◆ **Information shown**
-=-=-
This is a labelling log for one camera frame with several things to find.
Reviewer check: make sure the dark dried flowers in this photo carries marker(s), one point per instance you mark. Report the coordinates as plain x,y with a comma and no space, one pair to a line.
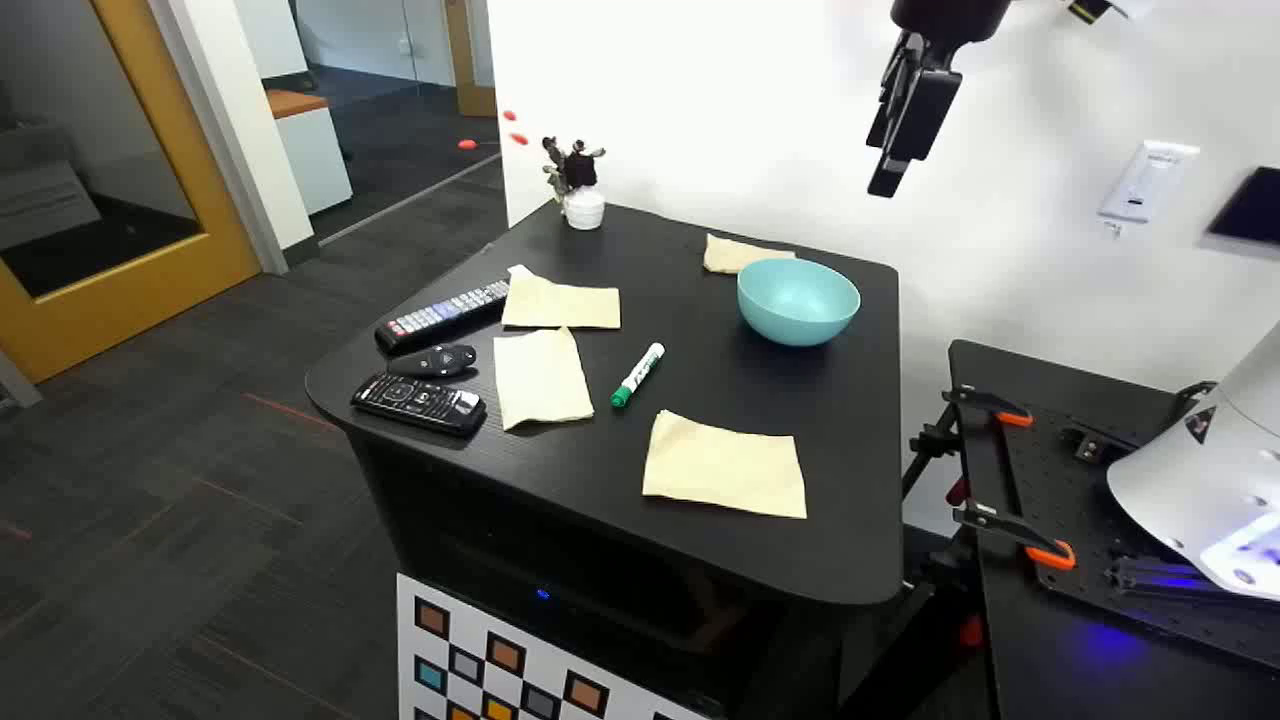
575,166

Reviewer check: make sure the white wall plate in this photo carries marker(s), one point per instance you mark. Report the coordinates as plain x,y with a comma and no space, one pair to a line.
1147,187

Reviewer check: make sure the white cabinet with wooden top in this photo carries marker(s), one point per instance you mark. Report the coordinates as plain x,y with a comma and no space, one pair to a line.
313,153

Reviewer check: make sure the yellow sticky note left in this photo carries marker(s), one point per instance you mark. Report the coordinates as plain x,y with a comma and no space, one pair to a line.
563,302

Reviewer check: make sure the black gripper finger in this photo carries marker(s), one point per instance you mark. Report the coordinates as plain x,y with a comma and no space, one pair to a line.
888,177

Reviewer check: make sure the wide black remote control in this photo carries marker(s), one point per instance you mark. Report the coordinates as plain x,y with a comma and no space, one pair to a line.
418,405

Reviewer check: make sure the black table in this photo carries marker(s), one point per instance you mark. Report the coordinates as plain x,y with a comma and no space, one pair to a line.
746,402

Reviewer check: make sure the long remote with grey buttons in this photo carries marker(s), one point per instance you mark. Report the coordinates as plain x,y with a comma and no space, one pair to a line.
440,312

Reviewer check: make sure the black wall panel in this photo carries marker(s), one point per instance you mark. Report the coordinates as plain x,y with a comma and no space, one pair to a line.
1248,210

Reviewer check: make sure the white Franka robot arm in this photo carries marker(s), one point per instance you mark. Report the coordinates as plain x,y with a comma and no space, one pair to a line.
1204,487

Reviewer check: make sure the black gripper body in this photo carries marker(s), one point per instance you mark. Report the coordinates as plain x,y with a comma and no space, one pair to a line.
916,93

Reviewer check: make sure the green and white marker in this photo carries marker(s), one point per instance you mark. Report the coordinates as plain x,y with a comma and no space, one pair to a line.
638,379

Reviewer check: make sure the yellow framed glass door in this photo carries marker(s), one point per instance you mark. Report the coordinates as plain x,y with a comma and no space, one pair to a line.
160,225

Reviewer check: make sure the small white vase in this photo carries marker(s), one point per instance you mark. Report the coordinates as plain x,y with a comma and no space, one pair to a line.
585,210

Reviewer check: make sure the coloured checker calibration board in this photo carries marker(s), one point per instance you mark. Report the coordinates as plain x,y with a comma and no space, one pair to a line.
492,661

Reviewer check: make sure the small red floor object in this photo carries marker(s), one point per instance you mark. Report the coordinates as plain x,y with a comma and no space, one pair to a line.
464,142

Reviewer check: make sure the teal bowl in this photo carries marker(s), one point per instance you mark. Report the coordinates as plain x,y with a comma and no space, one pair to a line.
799,304

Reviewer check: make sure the small oval black remote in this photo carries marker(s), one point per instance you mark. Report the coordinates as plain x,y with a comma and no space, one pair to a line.
432,360
-=-=-
◆ **Problem to work on**
Exactly the lines from the one containing "Reviewer check: make sure the black wall" to the final line of the data, both included, should be printed, and nothing more.

◆ **Answer**
Reviewer check: make sure the black wall panel in this photo carries marker(s), one point per instance you mark. Report the coordinates as plain x,y with a comma and no space, one pair to a line.
1248,210

Reviewer check: make sure the white Franka robot arm in this photo carries marker(s), one point per instance you mark. Report the coordinates as plain x,y with a comma and no space, one pair to a line.
1204,487

Reviewer check: make sure the black gripper body in this photo carries marker(s), one point per instance you mark. Report the coordinates as plain x,y with a comma and no space, one pair to a line.
916,93

Reviewer check: make sure the green and white marker in this photo carries marker(s), one point per instance you mark. Report the coordinates as plain x,y with a comma and no space, one pair to a line.
638,379

Reviewer check: make sure the yellow framed glass door in this photo carries marker(s), one point per instance you mark. Report the coordinates as plain x,y with a comma and no space, one pair to a line.
160,225

Reviewer check: make sure the small white vase in this photo carries marker(s), one point per instance you mark. Report the coordinates as plain x,y with a comma and no space, one pair to a line.
585,210

Reviewer check: make sure the coloured checker calibration board in this photo carries marker(s), one point per instance you mark. Report the coordinates as plain x,y with a comma and no space, one pair to a line.
492,661

Reviewer check: make sure the small red floor object in this photo carries marker(s), one point per instance you mark. Report the coordinates as plain x,y with a comma and no space, one pair to a line.
464,142

Reviewer check: make sure the teal bowl in this photo carries marker(s), one point per instance you mark. Report the coordinates as plain x,y with a comma and no space, one pair to a line.
799,304

Reviewer check: make sure the small oval black remote in this photo carries marker(s), one point per instance you mark. Report the coordinates as plain x,y with a comma and no space, one pair to a line.
432,360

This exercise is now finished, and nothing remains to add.